If formal definition of a regular expression is required, please comment and I'll add it.
I was given the assignment of determining how many words of length $n$ can be produced from a regular expression (or equivalently - how many words of length $n$ are there in the regular language that corresponds to the regular expression).
So let $\sum=\{0,1,2\}$ be our alphabet.
The regular expression is: $(01^*|10^*)(0^+|1^+)(0|1|2)^*$, and I need to determine how many words of length $n$ can be produced from it.
I wrote my answer but later found out it was wrong.
What really bugs me is that I can't seem to find what's wrong with it, and I would really appreciate some help and guidance.
So I first had to use some identities, because I had no idea what to make of it...

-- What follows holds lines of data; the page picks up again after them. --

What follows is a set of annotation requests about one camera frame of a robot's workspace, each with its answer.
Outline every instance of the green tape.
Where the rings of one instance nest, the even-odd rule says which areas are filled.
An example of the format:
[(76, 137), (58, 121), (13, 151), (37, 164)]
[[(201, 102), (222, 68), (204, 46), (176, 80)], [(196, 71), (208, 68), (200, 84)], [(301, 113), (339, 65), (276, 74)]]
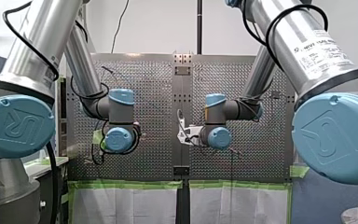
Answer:
[(101, 148), (106, 149), (106, 143), (104, 142), (104, 140), (101, 143), (102, 140), (103, 140), (103, 131), (102, 131), (102, 129), (95, 131), (93, 136), (92, 136), (92, 144), (96, 144), (96, 145), (101, 144)]
[(180, 189), (182, 181), (139, 182), (124, 180), (70, 181), (69, 189)]
[(228, 180), (190, 180), (191, 189), (219, 189), (222, 187), (244, 188), (244, 189), (271, 189), (286, 190), (290, 184), (268, 184), (248, 181)]
[(290, 166), (290, 177), (304, 178), (309, 169), (308, 166)]
[(61, 204), (63, 203), (67, 203), (69, 200), (69, 196), (68, 196), (68, 193), (64, 194), (61, 196)]

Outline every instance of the vertical metal post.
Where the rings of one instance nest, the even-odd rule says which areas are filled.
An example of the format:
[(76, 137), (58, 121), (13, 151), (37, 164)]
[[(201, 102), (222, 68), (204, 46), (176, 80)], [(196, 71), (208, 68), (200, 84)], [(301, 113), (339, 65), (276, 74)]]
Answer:
[(197, 54), (202, 54), (202, 0), (197, 1)]

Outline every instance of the wire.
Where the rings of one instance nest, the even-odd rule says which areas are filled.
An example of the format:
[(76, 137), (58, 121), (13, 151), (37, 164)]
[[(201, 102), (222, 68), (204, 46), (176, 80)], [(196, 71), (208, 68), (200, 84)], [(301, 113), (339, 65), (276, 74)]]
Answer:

$(01^*|10^*)(0^+|1^+)(0|1|2)^*=(01^*|10^*)(00^*|11^*)(0|1|2)^*=(01^*|10^*)(0|1)(0|1|2)^*=(01^*|10^*)(0|1)\sum^*=(01^*|10^*)(0\sum^*|1\sum^*)=(01^*0\sum^*|01^*1\sum^*|10^*0\sum^*|10^*1\sum^*)$
And now it is easier to see that every word of length $n$ must have one of the following patterns:
$0\hspace{1 mm}1^k\hspace{1 mm}0\hspace{1 mm}\sum^m$
$0\hspace{1 mm}1^k\hspace{1 mm}1\hspace{1 mm}\sum^m$
$1\hspace{1 mm}0^k\hspace{1 mm}1\hspace{1 mm}\sum^m$
$1\hspace{1 mm}0^k\hspace{1 mm}0\hspace{1 mm}\sum^m$
Where $0\leq k,m\leq n-2$ and $k+m=n-2$.
So the total number of words of length $n$ is: $4\cdot(\sum_{m=0}^{n-2}3^m)$
Where's the flaw in this answer, and how else should I have approached this?